The Vikings were quite some race of people. For many people today they are purported to have been traders, but actually they were raiders as well. Their longboats carried more than just randy oarsmen. They carried a remarkable genetic disease producing contracture of the fingers on either hand, and which was later called Dupuytren’s Contracture after Baron Guillaume Dupuytren, who was once Napoleon’s surgeon.
It is a relatively common condition, with a global prevalence of 3-6 percent with the highest percentage being in Scandinavian countries. Countries that have seen a high level of immigration from Northern Europe also see a notably higher rate of occurrence. (This does not cover today’s “boat people” who do not come from Scandinavia!)
Dupuytren’s contracture generally affects the fourth and fifth fingers of the hands and slowly flexes the fingers towards the palm of the hand. Eventually the fingers cannot be straightened out and the sufferer cannot put his hand in his pocket, without catching the finger(s) and it also becomes difficult to shake hands, as the flexed fingers make it difficult to open the hand. The amount of flexure is stated in degrees – up to 60 degrees covers mild to moderate cases, whilst more than 60 degrees is considered severe contracture.
It is considered to be an inherited, genetic disorder. One study examined 832 relatives of 50 people with Dupuytren’s contracture and found that 68 percent of the relatives were affected by the condition. Because of this, it is not a condition that is accepted by insurance companies in many countries. Males outweigh females in the ratio of at least 3:1 and the vast majority of cases are also older than 50 years. The peak incidence is around 60-70 years in women and 50 years in men.

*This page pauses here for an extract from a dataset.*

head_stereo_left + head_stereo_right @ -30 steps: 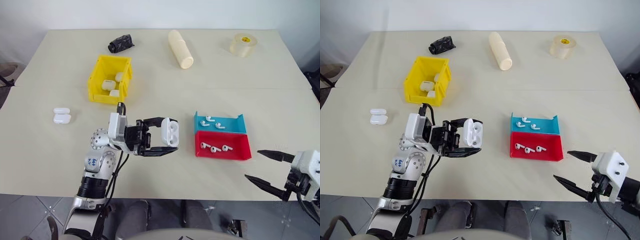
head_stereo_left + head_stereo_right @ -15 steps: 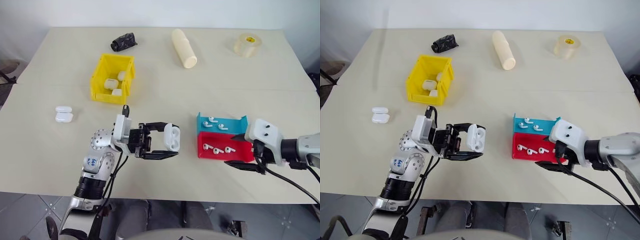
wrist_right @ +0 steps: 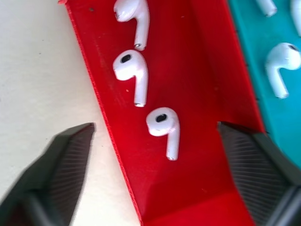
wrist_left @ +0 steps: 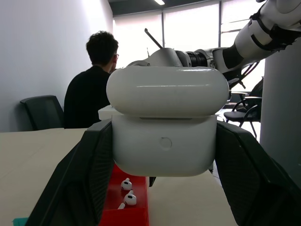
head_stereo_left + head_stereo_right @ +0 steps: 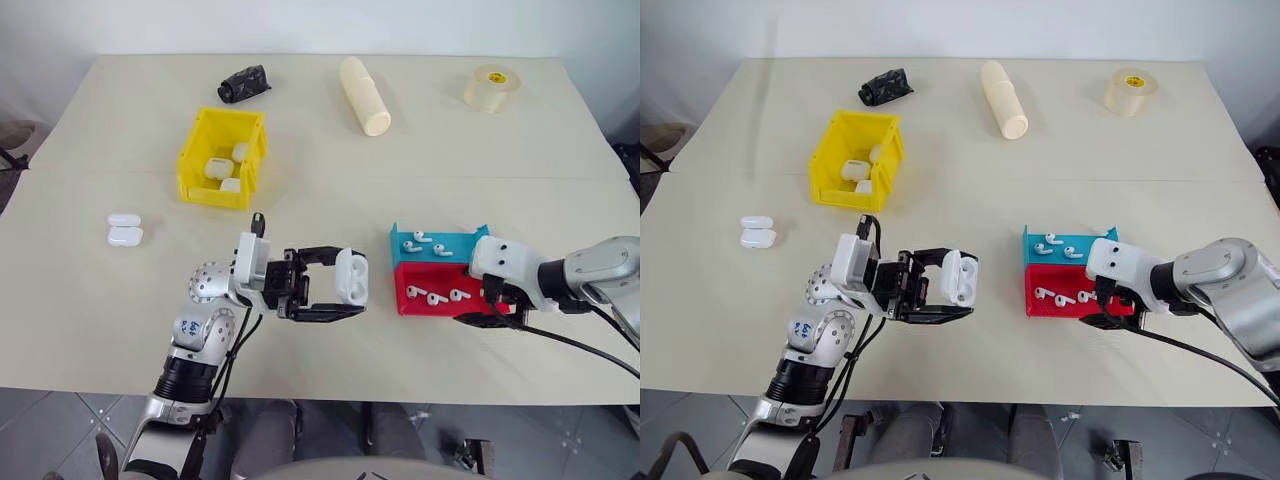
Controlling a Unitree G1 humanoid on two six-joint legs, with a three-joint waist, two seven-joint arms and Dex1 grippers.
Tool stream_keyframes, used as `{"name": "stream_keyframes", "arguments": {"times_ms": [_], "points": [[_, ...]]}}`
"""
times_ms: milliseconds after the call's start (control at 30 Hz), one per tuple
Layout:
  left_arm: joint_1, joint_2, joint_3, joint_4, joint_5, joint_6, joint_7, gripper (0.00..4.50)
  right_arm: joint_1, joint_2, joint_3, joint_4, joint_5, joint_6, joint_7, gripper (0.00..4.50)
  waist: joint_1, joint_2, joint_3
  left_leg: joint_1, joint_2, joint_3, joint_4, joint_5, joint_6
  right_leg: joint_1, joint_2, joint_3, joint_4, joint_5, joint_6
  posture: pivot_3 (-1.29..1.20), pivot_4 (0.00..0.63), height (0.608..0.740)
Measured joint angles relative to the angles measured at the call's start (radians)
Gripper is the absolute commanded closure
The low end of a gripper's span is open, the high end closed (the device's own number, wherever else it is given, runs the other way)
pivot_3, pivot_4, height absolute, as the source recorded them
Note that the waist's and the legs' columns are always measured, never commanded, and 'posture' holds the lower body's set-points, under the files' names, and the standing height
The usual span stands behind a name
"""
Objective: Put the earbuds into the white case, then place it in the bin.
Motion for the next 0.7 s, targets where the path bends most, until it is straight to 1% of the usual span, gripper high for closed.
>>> {"name": "stream_keyframes", "arguments": {"times_ms": [133, 467, 700], "points": [[0.005, 0.003, -0.002, -0.010, 0.000, 0.001, 0.004, 1.70, -0.019, 0.007, 0.005, 0.003, -0.013, -0.008, 0.028, 2.59, 0.000, 0.000, 0.000, 0.000, 0.000, 0.000, 0.000, 0.000, 0.000, 0.000, 0.000, 0.000, 0.000, 0.000, 0.000, 0.00, 0.150, 0.740], [0.011, 0.007, -0.006, -0.013, 0.000, 0.003, 0.010, 1.70, -0.062, 0.008, 0.040, 0.011, -0.079, -0.051, 0.074, 2.59, 0.000, 0.000, 0.000, 0.000, 0.000, 0.000, 0.000, 0.000, 0.000, 0.000, 0.000, 0.000, 0.000, 0.000, 0.000, 0.00, 0.150, 0.740], [0.018, 0.009, -0.010, -0.028, -0.001, 0.007, 0.021, 1.70, -0.065, 0.029, 0.075, 0.038, -0.127, -0.101, 0.096, 2.59, 0.000, 0.000, 0.000, 0.000, 0.000, 0.000, 0.000, 0.000, 0.000, 0.000, 0.000, 0.000, 0.000, 0.000, 0.000, 0.00, 0.150, 0.740]]}}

If you have this condition, you shared it with Ronald Reagan and Maggie Thatcher, both of whom also developed Alzheimer’s disease, but there’s no connection between it and Dupuytrens.
In common with many people whose forebears came from the UK, I too have the Viking disease, given to me by a Viking longboat man on one of his R&P (rape and pillage) visits to Scotland over one thousand years ago. He did not leave his name. And in keeping with the genetic component, my mother had the condition as well. Thanks Mum!
The usual treatment to correct this condition is surgery, but requires the skill of a specialist in hand surgery. It is also not an easy procedure, as the thickened and contracted tissues (called the aponeurosis) in the palm of the hand have to be dissected out from the nerves and arteries which can be caught up in the thickened tissue. Not only is surgery difficult, but the recurrence is also very high, with recurrence rate figures estimated to be in the range of 20 – 40 percent after five years.
However, there is another surgical technique, known as Needle Aponeurotomy (NA), which does not call for surgical dissection, but is carried out under local anesthesia and involves partially cutting the thickened tissue with the side of a needle. Following this, forced extension of the affected fingers results in the snapping of the aponeurosis, allowing the finger(s) to straighten out once more.
NA procedures are not without problems either, but the incidence of side effects appears to be less than surgery. The drawback is the recurrence rate, which seems to be around 50 percent after a few years, but on the plus side, NA can be repeated. NA is also not a common procedure, with many hand surgeons preferring to continue with the ‘tried and true’ surgical techniques.
Now, back to my own condition. I discussed this with my hospital’s hand surgeon Dr. Suradej and between us agreed to give NA a trial. That was almost four years ago, and my deformity immediately after the NA procedure was then reduced to only 10 degrees. We have been watching it carefully. At this stage there is a slight increase in the deformity, but none of the aching pain I had before. I estimate the deformity is now about 15 degrees.
So, if you have the ‘Viking disease’, it could be worth a consultation.